• [Required action]
Can you copy out the data exactly? Leave the images out.

• [Provided material]
-------

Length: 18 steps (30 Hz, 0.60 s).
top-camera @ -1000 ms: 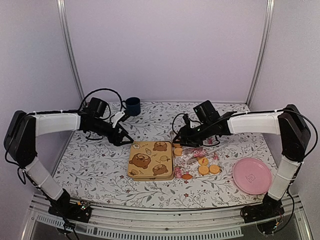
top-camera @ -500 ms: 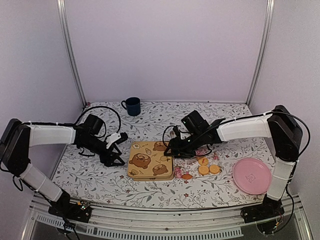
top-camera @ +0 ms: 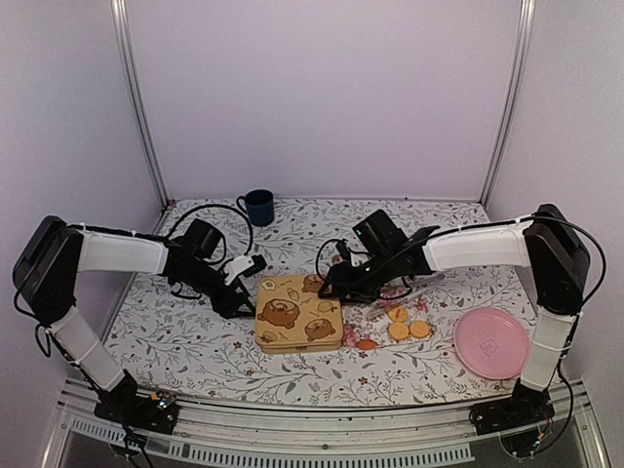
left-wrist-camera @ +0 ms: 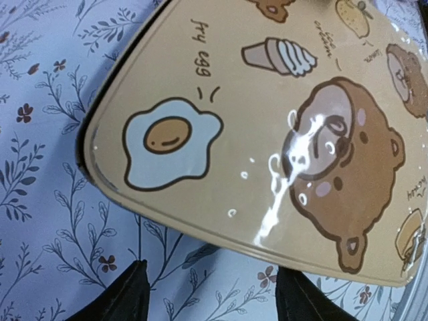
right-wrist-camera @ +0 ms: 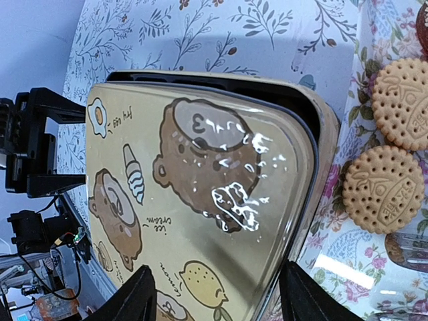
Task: Pack the cookies
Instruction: Adjust the box lid on the packing box.
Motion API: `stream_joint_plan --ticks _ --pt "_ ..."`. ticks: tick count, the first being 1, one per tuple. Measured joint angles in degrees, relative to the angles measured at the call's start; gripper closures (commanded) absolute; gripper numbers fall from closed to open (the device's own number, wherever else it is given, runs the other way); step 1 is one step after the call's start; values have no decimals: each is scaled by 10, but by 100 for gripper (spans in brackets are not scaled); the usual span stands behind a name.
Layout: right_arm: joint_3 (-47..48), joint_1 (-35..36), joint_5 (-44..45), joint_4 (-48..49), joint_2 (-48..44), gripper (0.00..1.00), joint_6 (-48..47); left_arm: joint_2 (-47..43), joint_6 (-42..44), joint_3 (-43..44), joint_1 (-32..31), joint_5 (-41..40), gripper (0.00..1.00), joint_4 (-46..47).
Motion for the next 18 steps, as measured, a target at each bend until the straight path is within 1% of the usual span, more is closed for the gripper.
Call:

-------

• [Task result]
Length: 18 steps (30 Hz, 0.60 s).
top-camera @ -1000 ms: 
top-camera @ -500 ms: 
top-camera @ +0 ms: 
left-wrist-camera @ +0 ms: 
right-wrist-camera @ +0 ms: 
Task: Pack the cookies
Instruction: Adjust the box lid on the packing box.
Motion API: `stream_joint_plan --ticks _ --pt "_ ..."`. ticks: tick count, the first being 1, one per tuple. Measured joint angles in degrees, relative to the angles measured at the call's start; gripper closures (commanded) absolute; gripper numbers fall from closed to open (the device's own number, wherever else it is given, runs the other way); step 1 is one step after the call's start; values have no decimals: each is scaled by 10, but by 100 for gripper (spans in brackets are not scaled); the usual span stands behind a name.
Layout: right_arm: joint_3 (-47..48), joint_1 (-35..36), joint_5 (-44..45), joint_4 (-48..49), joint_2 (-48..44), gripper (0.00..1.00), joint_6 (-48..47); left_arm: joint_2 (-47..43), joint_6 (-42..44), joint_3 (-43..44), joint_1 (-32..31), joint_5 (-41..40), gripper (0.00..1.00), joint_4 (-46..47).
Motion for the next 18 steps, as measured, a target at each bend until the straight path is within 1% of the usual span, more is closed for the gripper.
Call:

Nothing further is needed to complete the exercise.